Well, I guess it was too early. A few hours after I initially issued this post, I ran into some aggravations that led to my returning to the “Franken-config” for a while, after which I decided on a strictly CSS/PostCSS approach — i.e., without Lightning CSS. Because I thus could no longer rely on Lightning CSS’s ability to @import separate CSS files into one, I resorted to using Hugo’s resources concatenation feature to eliminate dev-mode slowness:

{{/*
	This is for the "critical," "above-the-fold"
	CSS which is inlined in each page's `head`.
	The name of each constituent partial file
	begins with a three-digit number in the scheme
	of `0xx` (e.g., `001-reset.css` or `005-colors.css`),
	which makes `resources.Match` load them in
	the desired order for concatenation.
*/}}
{{ $css := (resources.Match "css/partials/0*.css") | resources.Concat "css/critical.css" }}
{{- if hugo.IsProduction -}}
	{{- $css = $css | postCSS -}}
{{- end -}}
{{- with $css }}
	<style media="screen">{{ .Content | safeCSS }}</style>
{{- end }}

{{/*
	This is for a site-wide `index.css` which 
	the site uses with **unscoped** CSS.
	For each CSS file used in unscoped mode,
	I appended `-u` to the filename (e.g., `home-u.css`)
	so the `resources.Match` statement would avoid
	the few files intended only for **scoped** mode.
	In this case, the alphabetical order of 
	concatenation is not only irrelevant 
	but also, as it turns out, the same as 
	I'd practiced when using `@import` to
	combine the files together, anyway.
*/}}
{{- $css := resources.Match "css/*-u.css" | resources.Concat "css/index.css" -}}
{{- if hugo.IsProduction -}}
	{{- $css = $css | resources.Copy "css/index.min.css" | postCSS | fingerprint -}}
{{- end -}}
{{- with $css }}
	<link rel="preload" href="{{ $css.RelPermalink }}" as="style"{{- if hugo.IsProduction -}} integrity="{{ $css.Data.Integrity }}" crossorigin{{- end -}}>
	<link rel="stylesheet" href="{{ $css.RelPermalink }}" type="text/css" media="screen"{{- if hugo.IsProduction -}} integrity="{{ $css.Data.Integrity }}" crossorigin{{- end -}}>
{{- end }}

While I could have used Hugo’s inlineImports capability, its requirement for PostCSS would’ve resulted in much slower dev-mode performance. To be specific: with inlineImports and PostCSS, a single-line edit to any of the affected CSS files would cause Hugo to take anywhere from 500 ms to five seconds to do a dev-mode live rebuild; but now, with Hugo’s built-in concatenation on its own with no PostCSS involvement, I’ve seen a live rebuild after the same single-line CSS edit happen in as rapidly as 30 ms.

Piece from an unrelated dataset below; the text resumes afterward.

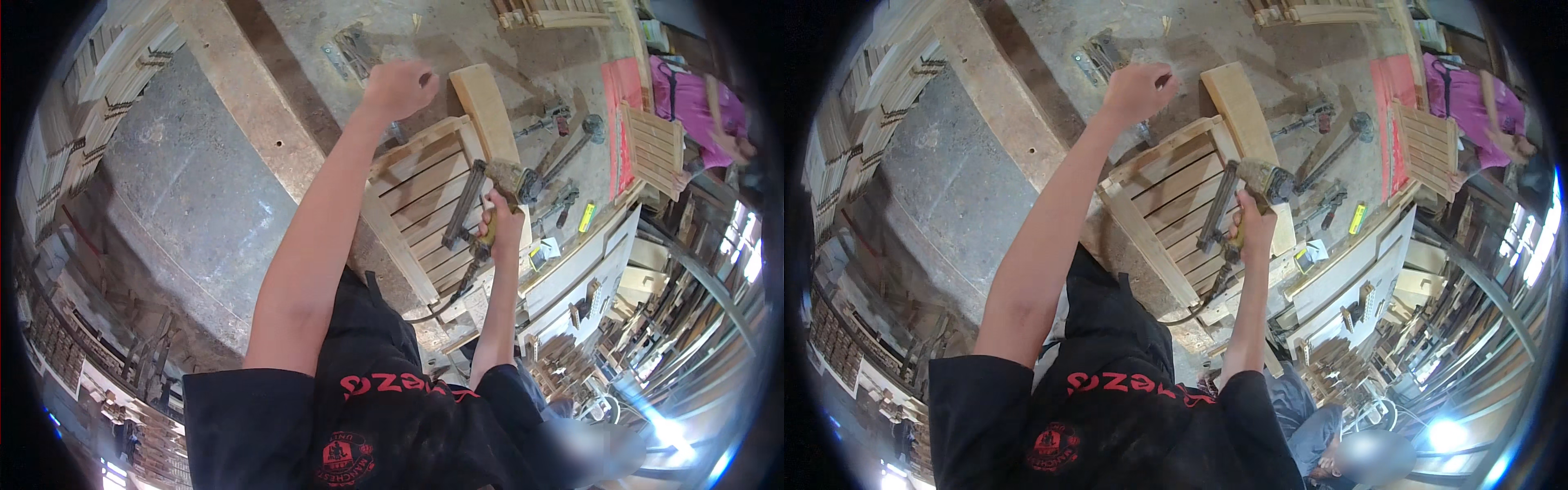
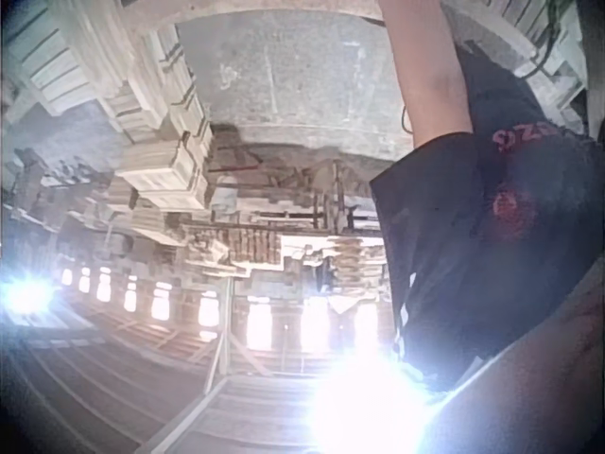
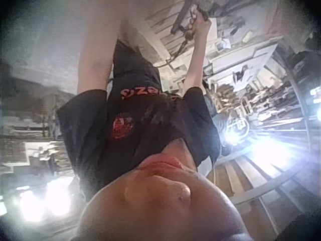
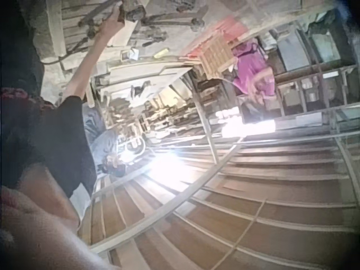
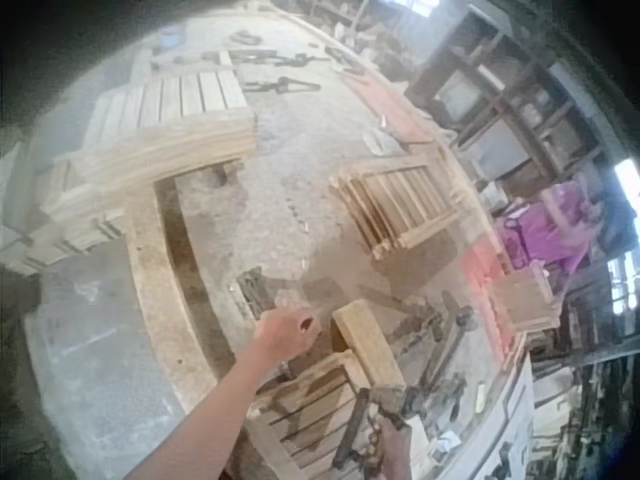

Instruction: The worker uses a pneumatic nail gun to assemble wooden slats into furniture panels.

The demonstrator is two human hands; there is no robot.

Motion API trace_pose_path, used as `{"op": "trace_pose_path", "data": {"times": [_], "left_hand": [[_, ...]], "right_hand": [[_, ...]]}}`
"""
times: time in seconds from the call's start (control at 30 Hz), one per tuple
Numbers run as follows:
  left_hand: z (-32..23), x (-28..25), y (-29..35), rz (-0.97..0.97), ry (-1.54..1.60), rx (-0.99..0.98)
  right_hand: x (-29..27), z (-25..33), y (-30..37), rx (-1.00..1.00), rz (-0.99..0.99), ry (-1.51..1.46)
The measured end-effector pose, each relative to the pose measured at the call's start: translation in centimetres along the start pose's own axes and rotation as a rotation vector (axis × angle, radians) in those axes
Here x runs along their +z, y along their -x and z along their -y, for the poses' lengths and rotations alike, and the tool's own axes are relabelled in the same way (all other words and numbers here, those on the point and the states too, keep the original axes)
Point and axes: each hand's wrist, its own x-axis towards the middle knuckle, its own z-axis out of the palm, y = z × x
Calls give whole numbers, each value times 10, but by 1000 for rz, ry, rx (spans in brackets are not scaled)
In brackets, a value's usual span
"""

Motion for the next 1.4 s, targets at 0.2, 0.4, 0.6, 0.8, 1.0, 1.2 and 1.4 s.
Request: {"op": "trace_pose_path", "data": {"times": [0.2, 0.4, 0.6, 0.8, 1.0, 1.2, 1.4], "left_hand": [[-2, -1, 1, 1, 24, 0], [-5, -3, 0, 31, 49, -24], [-5, -6, 0, 33, 57, -9], [-2, -7, 2, 69, 78, -43], [2, -3, 3, 71, 47, 8], [1, -2, 0, 106, 37, 31], [4, -1, 3, 53, -3, 34]], "right_hand": [[37, 28, -10, -30, 123, -29], [46, 36, -5, -9, 66, 55], [42, 35, -8, 7, 89, -9], [40, 30, -8, 10, 106, 42], [23, -26, 48, -82, 257, 391], [57, -76, 91, -622, 372, 785], [78, -85, 91, -726, 385, 740]]}}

And, just to be clear: the Sass/PostCSS config I described in this post definitely works, but I un-did it for reasons whose explanation may justify another post somewhere down the line. For now, suffice it to say that I grew unhappy with the apparently lackadaisical pace of updates and releases for several items on which the Sass/PostCSS config depended. I opted instead for a styling stack over which I could exercise more selection of, and control over, certain dependencies I’d otherwise have accessed downstream from other packages.